How To Data Model - Real Life Examples Of How Companies Model Their Data

How To Data Model – Real Life Examples Of How Companies Model Their Data

research@theseattledataguy.com May 31, 2024 Uncategorized 0

How companies data model varies widely.

They might say they use Kimball dimensional modeling. However, when you look in their data warehouse the only part you recognize is the word fact and dim.

Over the past near decade, I have worked for and with different companies that have used various methods to capture this data. I wanted to review some of the techniques that are commonly used to model data for analytics.
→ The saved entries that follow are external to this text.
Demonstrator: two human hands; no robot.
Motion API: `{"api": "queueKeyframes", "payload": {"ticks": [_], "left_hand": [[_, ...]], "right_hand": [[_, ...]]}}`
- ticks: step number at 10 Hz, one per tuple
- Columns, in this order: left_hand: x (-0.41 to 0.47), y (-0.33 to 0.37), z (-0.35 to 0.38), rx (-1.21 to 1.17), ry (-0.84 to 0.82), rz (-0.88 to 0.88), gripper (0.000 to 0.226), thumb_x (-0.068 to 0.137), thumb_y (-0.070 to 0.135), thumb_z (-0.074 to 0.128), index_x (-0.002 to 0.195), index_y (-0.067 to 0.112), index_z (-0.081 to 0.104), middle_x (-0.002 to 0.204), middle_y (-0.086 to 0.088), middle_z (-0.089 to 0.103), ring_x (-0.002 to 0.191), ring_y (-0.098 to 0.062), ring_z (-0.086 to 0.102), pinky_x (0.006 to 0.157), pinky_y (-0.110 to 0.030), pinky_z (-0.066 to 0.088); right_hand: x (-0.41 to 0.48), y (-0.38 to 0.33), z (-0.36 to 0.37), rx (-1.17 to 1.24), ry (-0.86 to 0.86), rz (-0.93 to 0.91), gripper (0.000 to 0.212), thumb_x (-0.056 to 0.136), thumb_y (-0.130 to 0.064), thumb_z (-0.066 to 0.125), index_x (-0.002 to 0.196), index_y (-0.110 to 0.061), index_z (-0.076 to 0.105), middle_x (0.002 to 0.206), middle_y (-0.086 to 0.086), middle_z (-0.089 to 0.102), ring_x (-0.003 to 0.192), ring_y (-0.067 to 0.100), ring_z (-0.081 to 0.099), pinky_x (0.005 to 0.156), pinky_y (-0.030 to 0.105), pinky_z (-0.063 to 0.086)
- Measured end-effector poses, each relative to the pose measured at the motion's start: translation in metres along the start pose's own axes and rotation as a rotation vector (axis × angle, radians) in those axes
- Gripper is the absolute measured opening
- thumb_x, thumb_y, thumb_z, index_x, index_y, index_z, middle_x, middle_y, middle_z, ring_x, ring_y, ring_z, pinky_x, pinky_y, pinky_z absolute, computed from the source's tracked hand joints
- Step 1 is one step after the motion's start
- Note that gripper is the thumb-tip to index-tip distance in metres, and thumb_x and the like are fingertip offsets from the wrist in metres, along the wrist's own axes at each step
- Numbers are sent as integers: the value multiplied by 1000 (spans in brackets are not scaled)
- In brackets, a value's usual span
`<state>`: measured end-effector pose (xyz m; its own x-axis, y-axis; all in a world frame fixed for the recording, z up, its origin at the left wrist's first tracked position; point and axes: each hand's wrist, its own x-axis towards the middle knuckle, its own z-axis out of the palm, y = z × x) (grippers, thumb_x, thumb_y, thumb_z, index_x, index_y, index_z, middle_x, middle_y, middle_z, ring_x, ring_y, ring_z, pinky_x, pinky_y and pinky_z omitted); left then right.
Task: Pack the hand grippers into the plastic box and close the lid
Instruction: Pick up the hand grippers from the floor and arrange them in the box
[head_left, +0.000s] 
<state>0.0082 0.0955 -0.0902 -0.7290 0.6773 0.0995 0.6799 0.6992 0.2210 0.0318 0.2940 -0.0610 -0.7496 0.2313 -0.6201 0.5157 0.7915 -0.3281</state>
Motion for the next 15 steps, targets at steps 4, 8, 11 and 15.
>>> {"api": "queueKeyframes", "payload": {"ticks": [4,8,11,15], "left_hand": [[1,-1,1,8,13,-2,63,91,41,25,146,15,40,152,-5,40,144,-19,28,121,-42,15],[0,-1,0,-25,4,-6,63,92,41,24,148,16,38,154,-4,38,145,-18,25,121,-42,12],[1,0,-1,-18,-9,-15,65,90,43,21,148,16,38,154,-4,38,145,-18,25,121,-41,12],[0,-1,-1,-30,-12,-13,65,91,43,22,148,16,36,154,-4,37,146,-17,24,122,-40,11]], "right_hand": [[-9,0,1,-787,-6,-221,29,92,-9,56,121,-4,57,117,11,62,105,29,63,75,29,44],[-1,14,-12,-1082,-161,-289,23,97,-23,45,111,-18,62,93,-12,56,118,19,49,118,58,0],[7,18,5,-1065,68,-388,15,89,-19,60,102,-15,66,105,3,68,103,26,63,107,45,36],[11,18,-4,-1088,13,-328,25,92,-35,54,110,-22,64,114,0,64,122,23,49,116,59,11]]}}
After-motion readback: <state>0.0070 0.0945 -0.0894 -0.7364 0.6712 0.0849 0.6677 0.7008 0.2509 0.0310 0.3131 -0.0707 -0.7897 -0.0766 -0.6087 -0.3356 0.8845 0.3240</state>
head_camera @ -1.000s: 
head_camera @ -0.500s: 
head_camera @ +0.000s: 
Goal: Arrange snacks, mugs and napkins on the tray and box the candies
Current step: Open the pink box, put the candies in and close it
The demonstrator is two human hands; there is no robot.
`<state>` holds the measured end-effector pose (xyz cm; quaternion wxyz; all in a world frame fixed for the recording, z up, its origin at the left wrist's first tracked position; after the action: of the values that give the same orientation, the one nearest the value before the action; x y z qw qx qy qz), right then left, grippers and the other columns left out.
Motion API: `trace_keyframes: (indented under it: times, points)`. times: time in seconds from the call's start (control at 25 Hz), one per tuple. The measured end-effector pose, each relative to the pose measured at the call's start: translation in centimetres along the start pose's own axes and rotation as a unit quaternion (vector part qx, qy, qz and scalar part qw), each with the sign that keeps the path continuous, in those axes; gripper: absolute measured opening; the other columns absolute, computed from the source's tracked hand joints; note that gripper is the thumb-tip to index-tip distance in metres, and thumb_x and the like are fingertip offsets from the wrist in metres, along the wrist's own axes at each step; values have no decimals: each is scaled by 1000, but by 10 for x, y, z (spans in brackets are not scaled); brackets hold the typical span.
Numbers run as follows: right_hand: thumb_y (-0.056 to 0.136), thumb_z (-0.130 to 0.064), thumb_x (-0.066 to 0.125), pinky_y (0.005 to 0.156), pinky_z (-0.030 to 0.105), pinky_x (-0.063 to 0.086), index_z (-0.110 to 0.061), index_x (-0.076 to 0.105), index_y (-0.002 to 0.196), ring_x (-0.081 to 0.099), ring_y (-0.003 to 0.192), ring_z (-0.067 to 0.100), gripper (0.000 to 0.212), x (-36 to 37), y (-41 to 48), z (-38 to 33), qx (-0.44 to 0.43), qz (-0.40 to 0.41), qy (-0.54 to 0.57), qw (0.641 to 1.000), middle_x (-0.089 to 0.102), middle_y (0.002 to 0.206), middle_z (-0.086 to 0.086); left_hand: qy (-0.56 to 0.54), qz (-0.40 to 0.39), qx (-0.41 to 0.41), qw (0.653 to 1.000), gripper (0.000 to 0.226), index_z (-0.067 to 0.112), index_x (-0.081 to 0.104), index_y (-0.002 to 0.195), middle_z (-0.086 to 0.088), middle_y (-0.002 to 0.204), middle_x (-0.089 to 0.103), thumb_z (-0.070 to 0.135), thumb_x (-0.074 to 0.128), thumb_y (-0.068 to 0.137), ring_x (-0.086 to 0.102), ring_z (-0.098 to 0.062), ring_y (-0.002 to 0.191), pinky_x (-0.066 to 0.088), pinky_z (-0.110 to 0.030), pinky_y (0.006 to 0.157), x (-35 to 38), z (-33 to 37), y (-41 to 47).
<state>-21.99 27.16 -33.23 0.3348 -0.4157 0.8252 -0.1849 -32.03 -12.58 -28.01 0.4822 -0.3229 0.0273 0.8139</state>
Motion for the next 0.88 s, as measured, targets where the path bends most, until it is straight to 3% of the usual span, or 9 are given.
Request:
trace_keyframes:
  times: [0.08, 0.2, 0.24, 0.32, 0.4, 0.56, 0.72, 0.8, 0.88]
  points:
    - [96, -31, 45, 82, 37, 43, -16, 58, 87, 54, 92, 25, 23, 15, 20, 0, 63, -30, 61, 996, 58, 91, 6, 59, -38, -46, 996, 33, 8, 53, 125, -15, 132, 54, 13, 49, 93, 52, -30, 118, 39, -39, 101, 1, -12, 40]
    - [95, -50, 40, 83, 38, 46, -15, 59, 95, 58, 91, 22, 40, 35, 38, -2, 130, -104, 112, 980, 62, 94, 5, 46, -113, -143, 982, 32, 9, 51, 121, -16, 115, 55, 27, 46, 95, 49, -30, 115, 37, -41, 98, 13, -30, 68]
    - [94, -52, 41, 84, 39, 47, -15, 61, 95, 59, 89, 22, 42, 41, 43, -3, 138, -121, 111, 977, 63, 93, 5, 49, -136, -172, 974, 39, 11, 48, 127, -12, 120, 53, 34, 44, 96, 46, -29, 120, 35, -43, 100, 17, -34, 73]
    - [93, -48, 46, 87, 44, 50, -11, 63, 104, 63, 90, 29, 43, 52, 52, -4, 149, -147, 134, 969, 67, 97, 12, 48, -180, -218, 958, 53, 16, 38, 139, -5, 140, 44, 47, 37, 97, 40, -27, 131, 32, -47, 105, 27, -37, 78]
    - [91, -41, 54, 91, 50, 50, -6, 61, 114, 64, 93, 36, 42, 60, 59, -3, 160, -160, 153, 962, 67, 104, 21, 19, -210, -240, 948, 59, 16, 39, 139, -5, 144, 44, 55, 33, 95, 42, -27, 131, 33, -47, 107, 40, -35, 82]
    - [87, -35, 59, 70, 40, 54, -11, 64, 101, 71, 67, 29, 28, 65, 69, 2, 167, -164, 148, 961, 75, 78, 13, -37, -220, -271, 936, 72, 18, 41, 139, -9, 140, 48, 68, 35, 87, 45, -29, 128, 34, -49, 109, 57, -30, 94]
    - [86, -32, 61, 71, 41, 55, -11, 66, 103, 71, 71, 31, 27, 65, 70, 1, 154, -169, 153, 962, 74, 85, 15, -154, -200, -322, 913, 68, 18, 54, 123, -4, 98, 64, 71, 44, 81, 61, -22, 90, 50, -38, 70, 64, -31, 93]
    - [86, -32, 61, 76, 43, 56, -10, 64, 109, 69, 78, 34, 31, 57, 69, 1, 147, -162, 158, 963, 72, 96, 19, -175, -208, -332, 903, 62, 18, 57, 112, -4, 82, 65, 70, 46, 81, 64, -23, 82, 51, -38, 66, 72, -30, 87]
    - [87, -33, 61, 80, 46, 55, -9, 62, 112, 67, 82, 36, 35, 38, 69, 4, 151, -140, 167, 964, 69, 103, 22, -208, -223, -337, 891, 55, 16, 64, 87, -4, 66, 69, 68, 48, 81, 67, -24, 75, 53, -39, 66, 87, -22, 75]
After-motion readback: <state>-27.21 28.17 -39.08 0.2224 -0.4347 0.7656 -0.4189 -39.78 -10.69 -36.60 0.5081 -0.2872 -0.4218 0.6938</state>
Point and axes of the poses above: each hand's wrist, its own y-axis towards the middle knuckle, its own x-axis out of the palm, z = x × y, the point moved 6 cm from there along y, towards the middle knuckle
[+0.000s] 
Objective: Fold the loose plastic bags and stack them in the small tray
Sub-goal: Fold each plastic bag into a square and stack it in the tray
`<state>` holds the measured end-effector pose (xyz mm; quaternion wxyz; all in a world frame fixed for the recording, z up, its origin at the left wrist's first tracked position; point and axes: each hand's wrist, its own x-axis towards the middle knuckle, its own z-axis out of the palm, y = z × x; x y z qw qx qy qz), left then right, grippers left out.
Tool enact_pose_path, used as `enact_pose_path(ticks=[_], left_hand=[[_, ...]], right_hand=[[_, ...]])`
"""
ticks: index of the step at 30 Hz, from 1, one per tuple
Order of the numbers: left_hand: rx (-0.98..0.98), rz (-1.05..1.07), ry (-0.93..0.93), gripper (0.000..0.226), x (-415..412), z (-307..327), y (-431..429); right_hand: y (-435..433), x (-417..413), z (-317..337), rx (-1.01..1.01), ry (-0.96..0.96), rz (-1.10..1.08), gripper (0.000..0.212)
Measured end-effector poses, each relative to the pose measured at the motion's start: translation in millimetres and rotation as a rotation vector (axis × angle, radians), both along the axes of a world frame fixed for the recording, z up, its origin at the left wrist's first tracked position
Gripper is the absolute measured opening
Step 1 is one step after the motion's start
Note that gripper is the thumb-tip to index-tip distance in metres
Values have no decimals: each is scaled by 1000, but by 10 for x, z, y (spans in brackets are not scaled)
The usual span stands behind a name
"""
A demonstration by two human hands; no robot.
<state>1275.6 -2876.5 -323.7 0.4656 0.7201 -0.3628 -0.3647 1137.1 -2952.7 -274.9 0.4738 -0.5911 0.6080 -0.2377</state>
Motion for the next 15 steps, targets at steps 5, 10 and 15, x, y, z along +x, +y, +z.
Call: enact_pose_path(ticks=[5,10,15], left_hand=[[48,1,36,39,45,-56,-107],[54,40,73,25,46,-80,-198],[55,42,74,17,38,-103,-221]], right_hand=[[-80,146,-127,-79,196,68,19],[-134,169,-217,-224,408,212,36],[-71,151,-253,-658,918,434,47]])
This is part of my unofficial series on data modeling, so if you’d like to learn more, then you can check out some of the prior articles such as this one.

But for now, let’s dive in.

Tracking Changing Dimensions

If you’ve queried a data warehouse before, there is a good chance you’ve come across slowly changing dimensions. Perhaps you didn’t realize it but if you saw some form of start_effective_date, end_date, effective_date, or end_date combination, that’s likely what you were seeing.

Now in the wild, I have really mostly seen SCD (slowly changing dimension) Type 2 and some hybrid versions of Type 6. But mostly Type 2.

Type 2 inserts a new row for each change and captures when those changes occur.

The common example I use to explain how SCD Type 2 works is if you want to report on the number of days a person works in a specific role.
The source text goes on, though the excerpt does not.